Among the lines below, tally those that contain "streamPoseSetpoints" and respond with the total only.
▽
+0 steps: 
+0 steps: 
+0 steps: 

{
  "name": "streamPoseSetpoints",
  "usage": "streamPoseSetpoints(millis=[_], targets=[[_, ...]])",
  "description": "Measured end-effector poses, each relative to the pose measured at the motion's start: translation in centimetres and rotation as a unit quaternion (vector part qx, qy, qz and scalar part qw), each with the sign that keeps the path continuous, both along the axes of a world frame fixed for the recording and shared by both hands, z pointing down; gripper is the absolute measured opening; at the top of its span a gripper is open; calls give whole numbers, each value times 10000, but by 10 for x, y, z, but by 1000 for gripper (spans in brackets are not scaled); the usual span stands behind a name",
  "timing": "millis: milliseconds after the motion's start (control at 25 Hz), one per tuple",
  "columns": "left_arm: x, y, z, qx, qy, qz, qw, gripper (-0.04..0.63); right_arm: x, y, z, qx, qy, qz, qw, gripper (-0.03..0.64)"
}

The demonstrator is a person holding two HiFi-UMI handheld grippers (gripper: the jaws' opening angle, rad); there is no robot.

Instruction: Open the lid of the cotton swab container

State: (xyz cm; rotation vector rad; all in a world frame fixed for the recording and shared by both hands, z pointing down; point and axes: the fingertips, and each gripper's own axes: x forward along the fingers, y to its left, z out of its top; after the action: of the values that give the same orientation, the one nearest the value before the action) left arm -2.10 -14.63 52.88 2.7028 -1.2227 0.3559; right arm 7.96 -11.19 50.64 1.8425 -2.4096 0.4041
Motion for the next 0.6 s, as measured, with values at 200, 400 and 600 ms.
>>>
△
• **Response to this exercise**:
2